Task requirements: The required lines are those that contain "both"; pull them out of the data and copy them.

Stored data
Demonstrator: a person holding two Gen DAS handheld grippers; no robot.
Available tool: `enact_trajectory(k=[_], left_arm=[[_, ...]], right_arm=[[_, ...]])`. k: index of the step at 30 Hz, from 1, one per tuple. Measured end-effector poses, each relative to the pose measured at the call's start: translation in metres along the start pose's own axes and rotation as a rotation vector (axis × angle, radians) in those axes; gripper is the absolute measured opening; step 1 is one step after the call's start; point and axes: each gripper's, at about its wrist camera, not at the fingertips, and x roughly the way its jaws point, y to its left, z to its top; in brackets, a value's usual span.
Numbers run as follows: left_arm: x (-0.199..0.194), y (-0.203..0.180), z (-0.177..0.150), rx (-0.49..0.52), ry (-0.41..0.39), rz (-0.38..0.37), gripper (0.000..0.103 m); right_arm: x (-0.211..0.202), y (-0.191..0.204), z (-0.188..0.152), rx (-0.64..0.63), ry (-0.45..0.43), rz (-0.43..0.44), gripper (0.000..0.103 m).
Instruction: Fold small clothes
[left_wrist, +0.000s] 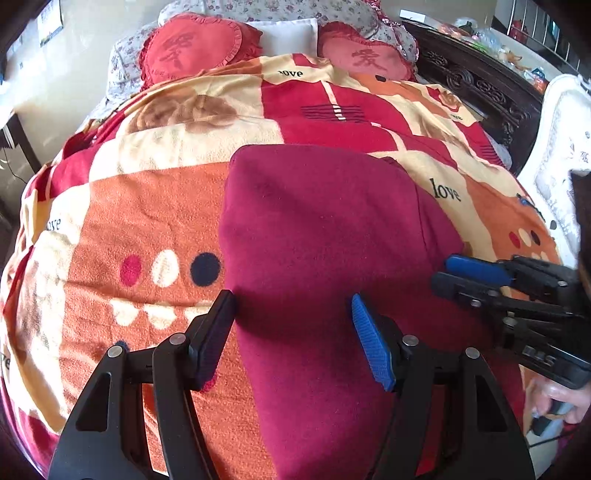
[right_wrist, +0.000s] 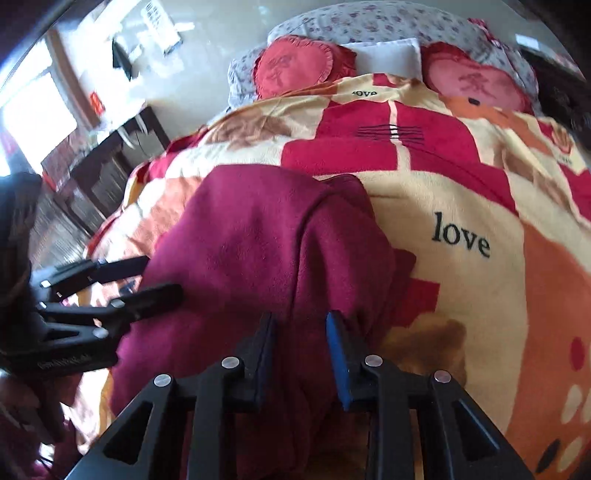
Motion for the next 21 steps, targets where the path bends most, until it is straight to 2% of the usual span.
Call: enact_trajectory(k=[3, 7, 9, 11, 13, 16, 19, 21], left_arm=[[-0.001, 0.001, -0.002, -0.007, -0.012, 0.009, 0.065], [-0.007, 0.004, -0.005, -0.038, -0.024, 0.019, 0.065], [-0.01, 0.004, -0.007, -0.041, -0.031, 0.03, 0.065], [-0.014, 0.003, -0.009, -0.039, -0.04, 0.038, 0.065], [-0.02, 0.001, -0.011, -0.033, -0.051, 0.055, 0.065], [-0.031, -0.001, -0.014, -0.029, -0.081, 0.067, 0.065], [-0.045, 0.0, -0.016, -0.046, -0.117, 0.076, 0.065], [-0.053, -0.001, -0.017, -0.056, -0.138, 0.088, 0.066]], right_arm=[[-0.014, 0.009, -0.001, -0.042, -0.005, -0.025, 0.027], [-0.037, 0.023, -0.012, -0.072, -0.028, -0.005, 0.03], [-0.037, 0.032, -0.02, -0.09, -0.018, -0.027, 0.03], [-0.028, 0.032, -0.033, -0.107, 0.021, -0.093, 0.031], [-0.02, 0.025, -0.045, -0.073, 0.04, -0.094, 0.034], [-0.029, 0.019, -0.048, -0.025, 0.018, -0.064, 0.034], [-0.05, 0.026, -0.044, -0.028, -0.038, -0.07, 0.036], [-0.062, 0.035, -0.041, -0.047, -0.075, -0.091, 0.044]])
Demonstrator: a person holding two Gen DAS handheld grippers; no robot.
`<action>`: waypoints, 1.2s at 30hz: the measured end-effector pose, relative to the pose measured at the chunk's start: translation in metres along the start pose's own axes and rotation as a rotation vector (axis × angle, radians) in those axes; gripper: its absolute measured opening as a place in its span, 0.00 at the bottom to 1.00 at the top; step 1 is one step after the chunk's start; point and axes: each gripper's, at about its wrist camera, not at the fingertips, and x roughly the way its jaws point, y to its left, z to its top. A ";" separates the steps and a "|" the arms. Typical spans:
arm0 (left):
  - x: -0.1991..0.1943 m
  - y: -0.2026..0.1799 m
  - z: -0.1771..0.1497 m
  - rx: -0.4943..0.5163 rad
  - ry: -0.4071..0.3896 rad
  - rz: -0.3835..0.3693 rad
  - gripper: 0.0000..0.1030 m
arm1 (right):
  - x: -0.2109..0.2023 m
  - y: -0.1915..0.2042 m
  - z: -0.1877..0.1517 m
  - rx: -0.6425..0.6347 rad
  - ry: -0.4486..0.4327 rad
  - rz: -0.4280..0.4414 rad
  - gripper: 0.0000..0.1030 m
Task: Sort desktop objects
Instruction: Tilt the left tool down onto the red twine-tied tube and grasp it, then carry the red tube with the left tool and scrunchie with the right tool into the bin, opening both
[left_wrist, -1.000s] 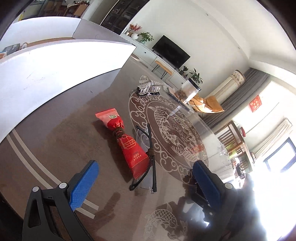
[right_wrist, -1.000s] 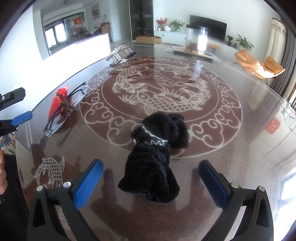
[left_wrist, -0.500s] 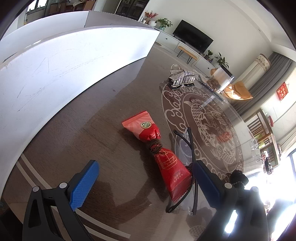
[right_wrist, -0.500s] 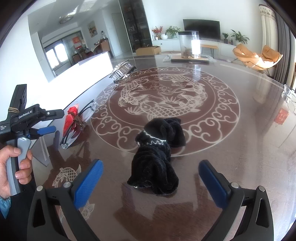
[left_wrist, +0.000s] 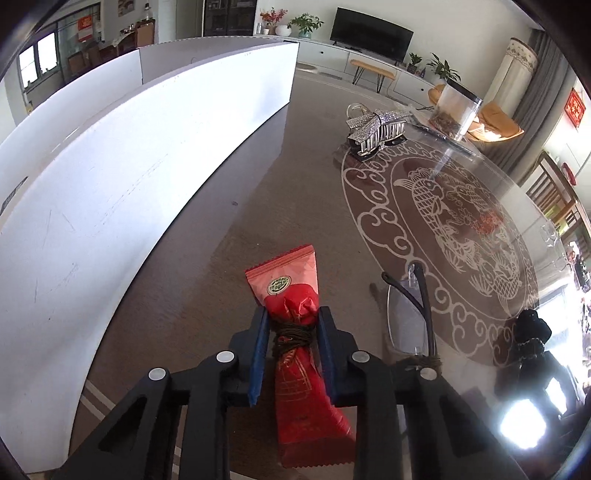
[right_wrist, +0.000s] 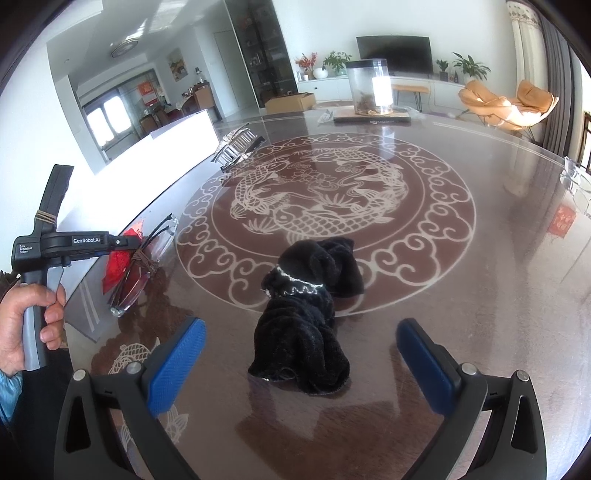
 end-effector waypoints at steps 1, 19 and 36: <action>-0.003 0.002 -0.003 0.018 -0.001 0.001 0.22 | 0.001 0.001 0.000 -0.007 0.016 0.000 1.00; -0.116 0.045 -0.011 -0.039 -0.211 -0.160 0.21 | 0.005 0.026 0.027 -0.167 0.161 -0.092 0.32; -0.143 0.266 0.061 -0.304 -0.204 0.106 0.21 | 0.032 0.311 0.201 -0.412 -0.023 0.407 0.33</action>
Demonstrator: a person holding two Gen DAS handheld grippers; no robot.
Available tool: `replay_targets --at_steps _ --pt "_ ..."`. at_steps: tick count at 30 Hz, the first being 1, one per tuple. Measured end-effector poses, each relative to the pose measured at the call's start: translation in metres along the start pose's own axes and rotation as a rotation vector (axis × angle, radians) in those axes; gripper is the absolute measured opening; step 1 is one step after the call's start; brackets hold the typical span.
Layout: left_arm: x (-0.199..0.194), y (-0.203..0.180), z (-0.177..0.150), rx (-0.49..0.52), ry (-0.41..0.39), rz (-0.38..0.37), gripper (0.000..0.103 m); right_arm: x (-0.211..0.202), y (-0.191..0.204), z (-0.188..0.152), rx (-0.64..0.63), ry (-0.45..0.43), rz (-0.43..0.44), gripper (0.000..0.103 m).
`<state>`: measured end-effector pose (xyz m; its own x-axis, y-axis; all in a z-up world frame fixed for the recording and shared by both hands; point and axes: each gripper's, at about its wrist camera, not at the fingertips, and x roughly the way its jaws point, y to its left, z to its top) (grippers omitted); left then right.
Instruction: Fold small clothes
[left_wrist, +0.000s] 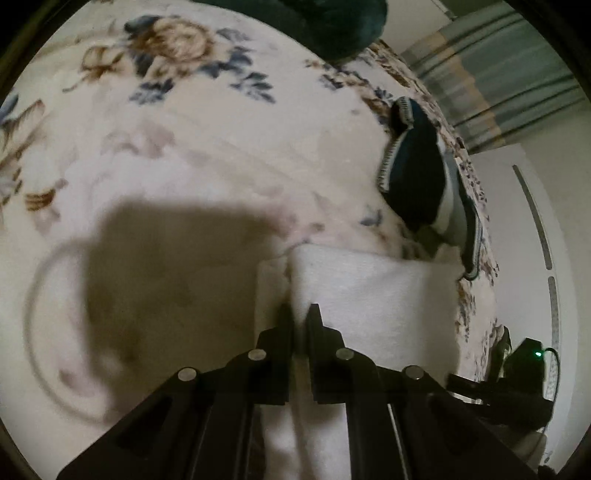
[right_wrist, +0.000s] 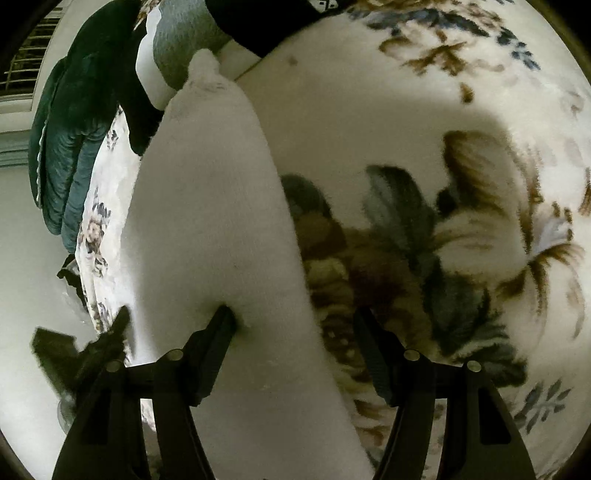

Task output:
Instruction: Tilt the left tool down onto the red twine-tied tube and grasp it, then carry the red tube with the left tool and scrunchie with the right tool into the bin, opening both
`<state>`: measured end-effector pose (xyz m; its own x-axis, y-axis; all in a z-up world frame fixed for the recording and shared by both hands; point and axes: each gripper's, at about its wrist camera, not at the fingertips, and x roughly the way its jaws point, y to its left, z to its top) (grippers omitted); left then right.

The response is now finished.